Mark Monroe interview: ‘Bee Gees’ documentary writer
When Mark Monroe, the writer of the recent Bee Gees documentary, first started hearing the band when “Saturday Night Fever” came out, he resorted to questionable methods to try and hear some of their earlier music. “I remember I had an older brother who had some Bee Gees albums and I remember trying to pilfer them in the night and listen to them,” he tells us during our recent webchat (watch the video above). But in helping to put this documentary together, Monroe found a lot of areas about the band that he wasn’t as familiar with. “I was not so familiar with the story of their many careers. They have several highs and they kind of transform themselves a couple of times and I was not as familiar with that.”
“The Bee Gees: How Can You Mend a Broken Heart,” which is available to stream on HBO Max, examines the history of the band that was made up of three brothers from Australia: Barry Gibb, Maurice Gibb and Robin Gibb. The film showcases the band scoring their first hits in mid-1960s England to becoming undisputed pop culture icons with their contributions to the “Saturday Night Fever” soundtrack to their later success as songwriters. Monroe scored an Emmy nomination in the Best Nonfiction Writing category. It’s his third career Emmy nod after getting nominated in the same category for “The Beatles: Eight Days a Week – The Touring Years” in 2017 and “Icarus” in 2018.
Monroe’s role as the film’s writer really came down to collaborating with both the director Frank Marshall and the two editors, Derek Boonstra and Robert Martinez. Working with Marshall entailed “giving him the possibilities, promoting ideas that makes sense in terms of a three-act structure and giving him options.

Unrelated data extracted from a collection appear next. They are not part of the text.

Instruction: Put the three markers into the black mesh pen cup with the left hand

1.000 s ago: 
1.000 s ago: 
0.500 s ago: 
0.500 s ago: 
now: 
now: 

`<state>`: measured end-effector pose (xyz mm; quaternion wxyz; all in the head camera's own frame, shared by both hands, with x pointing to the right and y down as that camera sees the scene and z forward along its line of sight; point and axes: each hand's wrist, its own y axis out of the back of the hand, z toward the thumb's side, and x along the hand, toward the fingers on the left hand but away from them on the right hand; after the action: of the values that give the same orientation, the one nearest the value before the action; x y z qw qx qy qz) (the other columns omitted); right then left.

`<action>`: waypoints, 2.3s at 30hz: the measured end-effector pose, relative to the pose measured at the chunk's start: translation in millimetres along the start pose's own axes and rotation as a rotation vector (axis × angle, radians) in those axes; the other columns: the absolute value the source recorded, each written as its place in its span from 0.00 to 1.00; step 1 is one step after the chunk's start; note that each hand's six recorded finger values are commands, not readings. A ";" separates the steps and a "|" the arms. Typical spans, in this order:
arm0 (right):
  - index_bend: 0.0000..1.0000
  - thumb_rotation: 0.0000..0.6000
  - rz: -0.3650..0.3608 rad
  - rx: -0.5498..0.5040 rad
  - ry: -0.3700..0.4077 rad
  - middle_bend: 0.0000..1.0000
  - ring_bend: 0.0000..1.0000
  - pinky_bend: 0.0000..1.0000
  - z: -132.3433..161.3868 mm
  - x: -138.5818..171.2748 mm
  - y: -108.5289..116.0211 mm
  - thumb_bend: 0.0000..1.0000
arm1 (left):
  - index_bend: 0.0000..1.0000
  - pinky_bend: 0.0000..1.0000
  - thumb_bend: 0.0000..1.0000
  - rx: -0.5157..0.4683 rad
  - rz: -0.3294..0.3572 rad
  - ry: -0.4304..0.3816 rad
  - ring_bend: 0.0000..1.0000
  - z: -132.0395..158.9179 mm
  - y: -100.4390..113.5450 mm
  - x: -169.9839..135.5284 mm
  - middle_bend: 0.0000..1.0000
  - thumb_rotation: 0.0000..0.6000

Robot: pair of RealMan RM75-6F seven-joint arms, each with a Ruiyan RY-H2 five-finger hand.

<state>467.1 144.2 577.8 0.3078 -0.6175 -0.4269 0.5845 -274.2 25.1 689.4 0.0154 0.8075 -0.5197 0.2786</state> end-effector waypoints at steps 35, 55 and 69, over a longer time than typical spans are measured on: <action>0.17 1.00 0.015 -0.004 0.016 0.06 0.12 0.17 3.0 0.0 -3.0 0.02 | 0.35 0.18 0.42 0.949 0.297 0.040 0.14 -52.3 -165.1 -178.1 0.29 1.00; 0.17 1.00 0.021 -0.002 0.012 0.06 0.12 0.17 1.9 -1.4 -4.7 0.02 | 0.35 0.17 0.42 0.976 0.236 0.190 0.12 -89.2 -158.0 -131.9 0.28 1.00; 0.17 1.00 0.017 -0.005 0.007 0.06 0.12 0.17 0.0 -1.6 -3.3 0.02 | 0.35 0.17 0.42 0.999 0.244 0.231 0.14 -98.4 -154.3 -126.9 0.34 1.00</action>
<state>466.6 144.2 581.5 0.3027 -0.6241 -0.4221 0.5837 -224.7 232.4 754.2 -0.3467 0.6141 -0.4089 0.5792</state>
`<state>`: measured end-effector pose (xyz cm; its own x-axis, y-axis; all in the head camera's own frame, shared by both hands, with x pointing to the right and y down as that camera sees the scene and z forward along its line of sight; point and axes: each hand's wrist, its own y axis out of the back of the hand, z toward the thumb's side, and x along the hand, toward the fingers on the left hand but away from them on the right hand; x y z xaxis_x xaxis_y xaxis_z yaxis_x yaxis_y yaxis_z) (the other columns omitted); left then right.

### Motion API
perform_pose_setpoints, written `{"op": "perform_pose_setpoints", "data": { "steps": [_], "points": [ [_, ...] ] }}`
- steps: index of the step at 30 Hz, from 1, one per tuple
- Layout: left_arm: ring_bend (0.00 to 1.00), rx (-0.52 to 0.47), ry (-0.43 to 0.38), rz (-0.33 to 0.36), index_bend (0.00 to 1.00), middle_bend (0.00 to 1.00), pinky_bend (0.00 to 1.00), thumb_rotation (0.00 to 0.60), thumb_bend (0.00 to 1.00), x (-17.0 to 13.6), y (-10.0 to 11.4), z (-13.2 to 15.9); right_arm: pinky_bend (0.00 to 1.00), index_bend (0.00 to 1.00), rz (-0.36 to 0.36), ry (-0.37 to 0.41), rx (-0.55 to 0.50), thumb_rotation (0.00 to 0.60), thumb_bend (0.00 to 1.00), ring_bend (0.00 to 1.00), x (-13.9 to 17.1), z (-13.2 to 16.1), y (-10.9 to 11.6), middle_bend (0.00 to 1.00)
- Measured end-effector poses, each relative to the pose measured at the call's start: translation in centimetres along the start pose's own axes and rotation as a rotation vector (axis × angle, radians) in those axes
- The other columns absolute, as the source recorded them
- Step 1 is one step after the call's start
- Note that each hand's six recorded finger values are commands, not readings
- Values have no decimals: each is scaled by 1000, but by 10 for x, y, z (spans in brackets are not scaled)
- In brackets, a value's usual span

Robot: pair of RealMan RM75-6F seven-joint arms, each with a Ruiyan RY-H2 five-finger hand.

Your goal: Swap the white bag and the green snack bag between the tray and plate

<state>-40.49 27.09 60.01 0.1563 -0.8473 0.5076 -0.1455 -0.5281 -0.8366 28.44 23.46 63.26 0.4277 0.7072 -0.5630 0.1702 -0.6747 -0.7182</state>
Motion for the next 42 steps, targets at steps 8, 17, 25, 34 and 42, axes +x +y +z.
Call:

That was my role.” When it came to how he worked with Boonstra and Martinez, he likened his role to being a third wheel that’s managing things from a higher perspective. “My job is to try to keep track of the overall picture, right? Where does that moment fit and how do we service it? How do we make it pop by what comes before it and where do we go to next?”
The Emmy ceremony isn’t the only place that Monroe has had his work recognized. Two of the documentaries he’s written have won the Oscar for Best Documentary Feature: “The Cove” in 2009 and “Icarus” in 2017. He even got to attend the ceremony for both of those victories. “I got to go to the shows in both cases just by the skin of my teeth. I got my wife into the shows, which is very difficult to do.” Even after all this recognition, Monroe’s Emmy nomination this year was still a big shock. “I think we’ve all kind of tamped down our expectations these last couple of years in COVID. I was busy with my family and trying to make sure everyone was staying safe and doing the right thing to try to not get sick or keep my loved ones safe. And so it caught me by surprise, to be honest.”